The gambling instinct is not strong among creatures of the wild; the chances of their daily life are sufficient stimuli for the beneficial excitement of their nerve centers. It has remained for civilized man, protected in a measure from the natural dangers of existence, to invent artificial stimulants in the form of cards and dice and roulette wheels. Yet when necessity bids there are no greater gamblers than the savage denizens of the jungle, the forest, and the hills, for as lightly as you roll the ivory cubes upon the green cloth they will gamble with death—their own lives the stake.

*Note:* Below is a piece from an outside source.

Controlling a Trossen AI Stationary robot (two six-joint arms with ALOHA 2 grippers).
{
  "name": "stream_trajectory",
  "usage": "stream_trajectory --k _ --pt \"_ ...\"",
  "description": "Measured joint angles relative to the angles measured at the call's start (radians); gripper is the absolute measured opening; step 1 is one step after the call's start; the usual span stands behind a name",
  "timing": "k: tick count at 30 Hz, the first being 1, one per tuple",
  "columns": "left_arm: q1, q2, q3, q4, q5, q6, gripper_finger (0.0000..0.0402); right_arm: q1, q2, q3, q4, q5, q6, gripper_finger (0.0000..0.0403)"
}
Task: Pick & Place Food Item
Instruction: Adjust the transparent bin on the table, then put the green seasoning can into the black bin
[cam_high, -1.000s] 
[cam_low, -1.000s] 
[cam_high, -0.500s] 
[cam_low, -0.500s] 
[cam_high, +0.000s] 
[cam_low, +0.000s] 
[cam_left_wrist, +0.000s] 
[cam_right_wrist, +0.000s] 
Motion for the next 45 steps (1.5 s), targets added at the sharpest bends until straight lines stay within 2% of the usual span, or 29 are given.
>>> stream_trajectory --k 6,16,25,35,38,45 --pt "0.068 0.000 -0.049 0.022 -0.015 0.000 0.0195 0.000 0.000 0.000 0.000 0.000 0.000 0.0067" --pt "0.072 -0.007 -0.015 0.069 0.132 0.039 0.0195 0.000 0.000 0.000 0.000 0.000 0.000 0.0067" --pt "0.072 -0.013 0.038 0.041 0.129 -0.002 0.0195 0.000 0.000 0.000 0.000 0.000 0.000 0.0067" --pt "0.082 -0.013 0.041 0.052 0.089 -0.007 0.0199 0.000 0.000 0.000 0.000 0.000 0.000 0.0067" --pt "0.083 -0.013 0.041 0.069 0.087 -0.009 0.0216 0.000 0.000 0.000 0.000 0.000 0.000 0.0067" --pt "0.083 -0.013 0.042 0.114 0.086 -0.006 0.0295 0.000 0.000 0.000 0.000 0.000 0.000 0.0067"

And so Tarzan would gamble now, pitting the seemingly wild deductions of his shrewd brain against all the proofs of the bestial ferocity of his antagonists that his experience of them had adduced—against all the age-old folklore and legend that had been handed down for countless generations and passed on to him through the lips of Pan-at-lee.
Yet as he worked in preparation for the greatest play that man can make in the game of life, he smiled; nor was there any indication of haste or excitement or nervousness in his demeanor.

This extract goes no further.